**Exercise directions:**
You are asked to write out the entries exactly as they are given.

**Supplied material:**
┄┄┄┄┄┄

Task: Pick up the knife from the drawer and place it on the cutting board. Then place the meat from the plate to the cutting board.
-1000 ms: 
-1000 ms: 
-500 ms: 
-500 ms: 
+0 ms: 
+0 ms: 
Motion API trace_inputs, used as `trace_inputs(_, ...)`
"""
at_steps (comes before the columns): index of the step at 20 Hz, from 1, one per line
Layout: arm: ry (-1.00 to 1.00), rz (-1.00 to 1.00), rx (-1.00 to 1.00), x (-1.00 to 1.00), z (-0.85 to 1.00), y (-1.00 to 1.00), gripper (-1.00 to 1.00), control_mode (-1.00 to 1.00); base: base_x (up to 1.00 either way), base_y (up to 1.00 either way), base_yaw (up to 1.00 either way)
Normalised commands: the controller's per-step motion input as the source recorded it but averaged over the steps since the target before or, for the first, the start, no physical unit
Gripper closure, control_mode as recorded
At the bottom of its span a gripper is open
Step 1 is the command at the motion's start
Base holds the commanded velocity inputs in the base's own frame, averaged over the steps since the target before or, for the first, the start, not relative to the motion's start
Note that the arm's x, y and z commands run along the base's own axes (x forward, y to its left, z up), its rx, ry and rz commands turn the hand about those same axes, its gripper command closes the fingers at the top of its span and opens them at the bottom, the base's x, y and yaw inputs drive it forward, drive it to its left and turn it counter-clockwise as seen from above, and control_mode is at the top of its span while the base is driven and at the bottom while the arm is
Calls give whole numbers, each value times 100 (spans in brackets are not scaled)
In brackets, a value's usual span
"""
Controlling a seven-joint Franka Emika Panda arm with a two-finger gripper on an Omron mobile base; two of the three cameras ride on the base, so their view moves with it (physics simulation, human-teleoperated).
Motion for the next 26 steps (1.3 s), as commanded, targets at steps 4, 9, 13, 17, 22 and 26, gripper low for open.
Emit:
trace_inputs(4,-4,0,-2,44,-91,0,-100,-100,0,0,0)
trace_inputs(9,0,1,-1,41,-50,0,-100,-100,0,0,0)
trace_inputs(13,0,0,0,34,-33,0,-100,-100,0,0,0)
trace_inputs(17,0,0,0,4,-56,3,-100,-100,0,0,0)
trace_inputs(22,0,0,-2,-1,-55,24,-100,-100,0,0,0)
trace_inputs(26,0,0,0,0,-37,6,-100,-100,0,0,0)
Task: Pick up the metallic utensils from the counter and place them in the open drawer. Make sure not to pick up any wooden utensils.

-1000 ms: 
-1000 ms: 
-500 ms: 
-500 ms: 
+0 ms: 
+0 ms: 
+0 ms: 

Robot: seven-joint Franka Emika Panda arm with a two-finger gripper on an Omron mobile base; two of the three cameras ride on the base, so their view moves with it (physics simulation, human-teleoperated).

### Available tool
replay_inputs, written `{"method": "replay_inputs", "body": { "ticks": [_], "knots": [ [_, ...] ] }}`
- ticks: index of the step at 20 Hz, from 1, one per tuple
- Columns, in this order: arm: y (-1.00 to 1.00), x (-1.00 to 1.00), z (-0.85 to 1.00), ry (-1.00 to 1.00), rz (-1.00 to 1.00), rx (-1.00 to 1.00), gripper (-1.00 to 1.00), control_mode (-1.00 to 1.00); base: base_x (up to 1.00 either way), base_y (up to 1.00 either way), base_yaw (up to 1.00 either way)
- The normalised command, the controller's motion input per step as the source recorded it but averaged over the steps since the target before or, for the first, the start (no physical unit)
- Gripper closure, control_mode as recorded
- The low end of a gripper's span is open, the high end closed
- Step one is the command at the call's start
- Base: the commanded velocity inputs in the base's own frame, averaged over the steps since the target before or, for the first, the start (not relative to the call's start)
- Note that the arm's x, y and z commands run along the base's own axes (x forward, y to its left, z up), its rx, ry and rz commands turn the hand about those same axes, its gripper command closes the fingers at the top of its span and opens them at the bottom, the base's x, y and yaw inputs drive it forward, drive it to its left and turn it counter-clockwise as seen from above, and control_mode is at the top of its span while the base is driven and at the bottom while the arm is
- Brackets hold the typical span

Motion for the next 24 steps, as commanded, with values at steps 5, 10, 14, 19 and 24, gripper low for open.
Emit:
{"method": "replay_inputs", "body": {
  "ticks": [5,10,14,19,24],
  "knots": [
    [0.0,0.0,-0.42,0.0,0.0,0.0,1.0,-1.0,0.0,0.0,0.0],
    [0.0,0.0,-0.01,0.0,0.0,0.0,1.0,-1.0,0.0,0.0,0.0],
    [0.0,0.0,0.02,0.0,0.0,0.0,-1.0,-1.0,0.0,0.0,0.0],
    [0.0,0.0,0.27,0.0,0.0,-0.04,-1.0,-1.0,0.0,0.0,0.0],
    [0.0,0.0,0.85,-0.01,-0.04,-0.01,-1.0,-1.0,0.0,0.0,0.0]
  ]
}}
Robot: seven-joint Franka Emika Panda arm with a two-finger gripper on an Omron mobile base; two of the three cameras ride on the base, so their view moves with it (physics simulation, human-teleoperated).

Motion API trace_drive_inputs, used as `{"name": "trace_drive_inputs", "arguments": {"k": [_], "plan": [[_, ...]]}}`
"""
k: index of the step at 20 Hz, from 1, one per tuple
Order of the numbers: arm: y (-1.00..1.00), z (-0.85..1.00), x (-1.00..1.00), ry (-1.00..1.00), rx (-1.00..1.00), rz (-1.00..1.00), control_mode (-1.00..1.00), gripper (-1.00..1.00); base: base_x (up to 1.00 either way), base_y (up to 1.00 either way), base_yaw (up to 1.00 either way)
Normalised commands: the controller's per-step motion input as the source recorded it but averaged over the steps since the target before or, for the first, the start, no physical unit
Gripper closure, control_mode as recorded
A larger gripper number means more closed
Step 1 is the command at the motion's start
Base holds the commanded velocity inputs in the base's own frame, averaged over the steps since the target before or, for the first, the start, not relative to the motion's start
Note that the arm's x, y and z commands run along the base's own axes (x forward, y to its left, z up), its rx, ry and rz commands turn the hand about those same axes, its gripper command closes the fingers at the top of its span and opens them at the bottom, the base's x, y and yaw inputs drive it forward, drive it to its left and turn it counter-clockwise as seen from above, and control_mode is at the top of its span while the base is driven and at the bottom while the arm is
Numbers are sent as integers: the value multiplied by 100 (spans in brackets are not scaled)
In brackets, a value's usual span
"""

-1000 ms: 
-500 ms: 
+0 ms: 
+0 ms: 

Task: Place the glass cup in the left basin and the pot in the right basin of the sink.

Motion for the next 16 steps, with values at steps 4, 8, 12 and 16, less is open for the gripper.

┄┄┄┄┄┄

**Response to this exercise:**
Task: Pick up the knife from the drawer and place it on the cutting board. Then place the meat from the plate to the cutting board.
-1000 ms: 
-1000 ms: 
-500 ms: 
-500 ms: 
+0 ms: 
+0 ms: 
Motion API trace_inputs, used as `trace_inputs(_, ...)`
"""
at_steps (comes before the columns): index of the step at 20 Hz, from 1, one per line
Layout: arm: ry (-1.00 to 1.00), rz (-1.00 to 1.00), rx (-1.00 to 1.00), x (-1.00 to 1.00), z (-0.85 to 1.00), y (-1.00 to 1.00), gripper (-1.00 to 1.00), control_mode (-1.00 to 1.00); base: base_x (up to 1.00 either way), base_y (up to 1.00 either way), base_yaw (up to 1.00 either way)
Normalised commands: the controller's per-step motion input as the source recorded it but averaged over the steps since the target before or, for the first, the start, no physical unit
Gripper closure, control_mode as recorded
At the bottom of its span a gripper is open
Step 1 is the command at the motion's start
Base holds the commanded velocity inputs in the base's own frame, averaged over the steps since the target before or, for the first, the start, not relative to the motion's start
Note that the arm's x, y and z commands run along the base's own axes (x forward, y to its left, z up), its rx, ry and rz commands turn the hand about those same axes, its gripper command closes the fingers at the top of its span and opens them at the bottom, the base's x, y and yaw inputs drive it forward, drive it to its left and turn it counter-clockwise as seen from above, and control_mode is at the top of its span while the base is driven and at the bottom while the arm is
Calls give whole numbers, each value times 100 (spans in brackets are not scaled)
In brackets, a value's usual span
"""
Controlling a seven-joint Franka Emika Panda arm with a two-finger gripper on an Omron mobile base; two of the three cameras ride on the base, so their view moves with it (physics simulation, human-teleoperated).
Motion for the next 26 steps (1.3 s), as commanded, targets at steps 4, 9, 13, 17, 22 and 26, gripper low for open.
Emit:
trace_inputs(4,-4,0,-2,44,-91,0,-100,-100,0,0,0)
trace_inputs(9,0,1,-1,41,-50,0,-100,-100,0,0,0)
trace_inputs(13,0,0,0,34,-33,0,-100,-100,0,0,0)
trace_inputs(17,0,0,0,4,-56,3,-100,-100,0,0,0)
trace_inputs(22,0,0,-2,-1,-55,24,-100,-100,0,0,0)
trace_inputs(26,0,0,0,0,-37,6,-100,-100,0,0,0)
Task: Pick up the metallic utensils from the counter and place them in the open drawer. Make sure not to pick up any wooden utensils.

-1000 ms: 
-1000 ms: 
-500 ms: 
-500 ms: 
+0 ms: 
+0 ms: 
+0 ms: 

Robot: seven-joint Franka Emika Panda arm with a two-finger gripper on an Omron mobile base; two of the three cameras ride on the base, so their view moves with it (physics simulation, human-teleoperated).

### Available tool
replay_inputs, written `{"method": "replay_inputs", "body": { "ticks": [_], "knots": [ [_, ...] ] }}`
- ticks: index of the step at 20 Hz, from 1, one per tuple
- Columns, in this order: arm: y (-1.00 to 1.00), x (-1.00 to 1.00), z (-0.85 to 1.00), ry (-1.00 to 1.00), rz (-1.00 to 1.00), rx (-1.00 to 1.00), gripper (-1.00 to 1.00), control_mode (-1.00 to 1.00); base: base_x (up to 1.00 either way), base_y (up to 1.00 either way), base_yaw (up to 1.00 either way)
- The normalised command, the controller's motion input per step as the source recorded it but averaged over the steps since the target before or, for the first, the start (no physical unit)
- Gripper closure, control_mode as recorded
- The low end of a gripper's span is open, the high end closed
- Step one is the command at the call's start
- Base: the commanded velocity inputs in the base's own frame, averaged over the steps since the target before or, for the first, the start (not relative to the call's start)
- Note that the arm's x, y and z commands run along the base's own axes (x forward, y to its left, z up), its rx, ry and rz commands turn the hand about those same axes, its gripper command closes the fingers at the top of its span and opens them at the bottom, the base's x, y and yaw inputs drive it forward, drive it to its left and turn it counter-clockwise as seen from above, and control_mode is at the top of its span while the base is driven and at the bottom while the arm is
- Brackets hold the typical span

Motion for the next 24 steps, as commanded, with values at steps 5, 10, 14, 19 and 24, gripper low for open.
Emit:
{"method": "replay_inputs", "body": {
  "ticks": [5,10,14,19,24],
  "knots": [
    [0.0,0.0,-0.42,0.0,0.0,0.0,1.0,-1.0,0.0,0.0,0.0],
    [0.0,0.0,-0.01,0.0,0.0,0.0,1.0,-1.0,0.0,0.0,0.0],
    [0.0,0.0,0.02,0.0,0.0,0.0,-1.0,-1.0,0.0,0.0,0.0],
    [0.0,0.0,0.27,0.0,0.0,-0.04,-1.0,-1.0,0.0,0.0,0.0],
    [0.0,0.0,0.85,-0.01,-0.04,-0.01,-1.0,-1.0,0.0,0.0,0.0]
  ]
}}
Robot: seven-joint Franka Emika Panda arm with a two-finger gripper on an Omron mobile base; two of the three cameras ride on the base, so their view moves with it (physics simulation, human-teleoperated).

Motion API trace_drive_inputs, used as `{"name": "trace_drive_inputs", "arguments": {"k": [_], "plan": [[_, ...]]}}`
"""
k: index of the step at 20 Hz, from 1, one per tuple
Order of the numbers: arm: y (-1.00..1.00), z (-0.85..1.00), x (-1.00..1.00), ry (-1.00..1.00), rx (-1.00..1.00), rz (-1.00..1.00), control_mode (-1.00..1.00), gripper (-1.00..1.00); base: base_x (up to 1.00 either way), base_y (up to 1.00 either way), base_yaw (up to 1.00 either way)
Normalised commands: the controller's per-step motion input as the source recorded it but averaged over the steps since the target before or, for the first, the start, no physical unit
Gripper closure, control_mode as recorded
A larger gripper number means more closed
Step 1 is the command at the motion's start
Base holds the commanded velocity inputs in the base's own frame, averaged over the steps since the target before or, for the first, the start, not relative to the motion's start
Note that the arm's x, y and z commands run along the base's own axes (x forward, y to its left, z up), its rx, ry and rz commands turn the hand about those same axes, its gripper command closes the fingers at the top of its span and opens them at the bottom, the base's x, y and yaw inputs drive it forward, drive it to its left and turn it counter-clockwise as seen from above, and control_mode is at the top of its span while the base is driven and at the bottom while the arm is
Numbers are sent as integers: the value multiplied by 100 (spans in brackets are not scaled)
In brackets, a value's usual span
"""

-1000 ms: 
-500 ms: 
+0 ms: 
+0 ms: 

Task: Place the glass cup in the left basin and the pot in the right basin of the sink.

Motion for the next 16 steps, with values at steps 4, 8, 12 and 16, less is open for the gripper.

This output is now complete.